--- Directions for this task ---
A single number is needed: how many lines of the data hold the word "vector".
Segment Start: Material for this exercise
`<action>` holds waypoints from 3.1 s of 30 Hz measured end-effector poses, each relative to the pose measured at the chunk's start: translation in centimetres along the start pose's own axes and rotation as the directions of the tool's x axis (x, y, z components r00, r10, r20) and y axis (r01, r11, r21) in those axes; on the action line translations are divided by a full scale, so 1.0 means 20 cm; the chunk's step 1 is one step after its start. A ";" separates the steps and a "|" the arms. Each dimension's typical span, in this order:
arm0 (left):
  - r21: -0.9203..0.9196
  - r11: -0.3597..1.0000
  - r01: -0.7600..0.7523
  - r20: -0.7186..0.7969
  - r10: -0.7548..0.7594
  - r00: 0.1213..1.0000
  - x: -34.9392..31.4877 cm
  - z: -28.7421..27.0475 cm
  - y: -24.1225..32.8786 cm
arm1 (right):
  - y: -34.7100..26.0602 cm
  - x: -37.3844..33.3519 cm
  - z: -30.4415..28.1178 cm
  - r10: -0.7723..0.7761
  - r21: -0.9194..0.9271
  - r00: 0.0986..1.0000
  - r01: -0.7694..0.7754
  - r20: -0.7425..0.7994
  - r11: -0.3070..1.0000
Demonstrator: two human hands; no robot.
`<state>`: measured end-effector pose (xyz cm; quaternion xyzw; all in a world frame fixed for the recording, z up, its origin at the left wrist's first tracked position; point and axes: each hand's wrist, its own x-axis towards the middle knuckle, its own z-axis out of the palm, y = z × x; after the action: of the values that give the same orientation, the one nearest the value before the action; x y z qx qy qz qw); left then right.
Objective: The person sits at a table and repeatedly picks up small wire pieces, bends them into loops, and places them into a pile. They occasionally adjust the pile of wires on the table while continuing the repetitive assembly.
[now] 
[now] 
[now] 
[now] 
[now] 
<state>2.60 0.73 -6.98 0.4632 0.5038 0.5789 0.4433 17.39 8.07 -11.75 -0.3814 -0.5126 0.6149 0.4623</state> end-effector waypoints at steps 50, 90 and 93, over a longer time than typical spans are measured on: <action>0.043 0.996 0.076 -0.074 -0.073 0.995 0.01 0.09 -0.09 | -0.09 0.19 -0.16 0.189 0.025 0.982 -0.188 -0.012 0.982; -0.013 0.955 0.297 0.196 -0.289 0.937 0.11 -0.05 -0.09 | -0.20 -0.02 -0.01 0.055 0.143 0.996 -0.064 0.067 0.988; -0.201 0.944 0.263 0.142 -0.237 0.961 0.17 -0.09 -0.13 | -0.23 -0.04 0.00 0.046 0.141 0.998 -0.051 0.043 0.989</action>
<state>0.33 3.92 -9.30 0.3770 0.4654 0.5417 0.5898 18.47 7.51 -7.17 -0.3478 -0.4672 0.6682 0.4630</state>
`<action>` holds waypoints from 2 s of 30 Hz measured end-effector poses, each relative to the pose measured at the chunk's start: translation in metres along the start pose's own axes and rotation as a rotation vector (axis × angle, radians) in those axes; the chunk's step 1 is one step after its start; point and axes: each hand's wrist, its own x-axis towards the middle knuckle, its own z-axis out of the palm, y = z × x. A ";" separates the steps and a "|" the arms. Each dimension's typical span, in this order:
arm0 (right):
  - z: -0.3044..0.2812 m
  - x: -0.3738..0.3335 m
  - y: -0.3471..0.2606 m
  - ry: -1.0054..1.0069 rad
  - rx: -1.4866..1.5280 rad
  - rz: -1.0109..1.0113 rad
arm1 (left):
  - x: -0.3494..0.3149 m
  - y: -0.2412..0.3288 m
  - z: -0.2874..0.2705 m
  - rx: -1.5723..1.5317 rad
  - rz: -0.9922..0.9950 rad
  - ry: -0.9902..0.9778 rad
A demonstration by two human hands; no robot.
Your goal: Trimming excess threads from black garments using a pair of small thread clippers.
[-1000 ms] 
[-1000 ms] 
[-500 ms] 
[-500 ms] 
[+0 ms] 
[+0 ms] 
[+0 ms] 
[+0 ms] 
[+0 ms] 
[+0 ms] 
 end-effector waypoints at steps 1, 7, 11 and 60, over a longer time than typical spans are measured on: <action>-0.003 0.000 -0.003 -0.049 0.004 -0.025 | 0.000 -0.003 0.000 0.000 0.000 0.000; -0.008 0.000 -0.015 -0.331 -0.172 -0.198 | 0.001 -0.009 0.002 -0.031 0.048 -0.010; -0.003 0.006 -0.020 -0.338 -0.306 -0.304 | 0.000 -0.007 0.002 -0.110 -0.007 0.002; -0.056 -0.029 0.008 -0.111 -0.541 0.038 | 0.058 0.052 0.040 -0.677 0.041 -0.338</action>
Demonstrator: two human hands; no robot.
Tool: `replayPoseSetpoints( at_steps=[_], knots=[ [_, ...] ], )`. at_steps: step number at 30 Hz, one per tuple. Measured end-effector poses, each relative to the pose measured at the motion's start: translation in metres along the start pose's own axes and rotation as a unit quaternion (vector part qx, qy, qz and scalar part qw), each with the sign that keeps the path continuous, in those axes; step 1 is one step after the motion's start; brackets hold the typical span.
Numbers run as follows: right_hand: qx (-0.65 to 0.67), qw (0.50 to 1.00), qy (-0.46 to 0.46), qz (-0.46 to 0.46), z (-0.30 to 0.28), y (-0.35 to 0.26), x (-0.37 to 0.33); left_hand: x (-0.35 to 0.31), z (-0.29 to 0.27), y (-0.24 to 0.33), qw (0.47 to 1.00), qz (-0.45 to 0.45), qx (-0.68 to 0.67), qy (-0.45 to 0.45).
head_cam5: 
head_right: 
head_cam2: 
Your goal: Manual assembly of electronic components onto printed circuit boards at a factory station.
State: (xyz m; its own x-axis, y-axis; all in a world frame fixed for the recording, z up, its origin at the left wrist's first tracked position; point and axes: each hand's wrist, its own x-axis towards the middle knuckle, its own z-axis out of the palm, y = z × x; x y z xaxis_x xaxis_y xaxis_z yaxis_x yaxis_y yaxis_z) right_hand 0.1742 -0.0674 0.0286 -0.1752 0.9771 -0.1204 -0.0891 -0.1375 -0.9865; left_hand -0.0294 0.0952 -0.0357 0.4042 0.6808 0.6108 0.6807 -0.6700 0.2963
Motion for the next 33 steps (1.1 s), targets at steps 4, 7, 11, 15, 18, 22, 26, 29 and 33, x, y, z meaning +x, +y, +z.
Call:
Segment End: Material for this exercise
--- Task output ---
2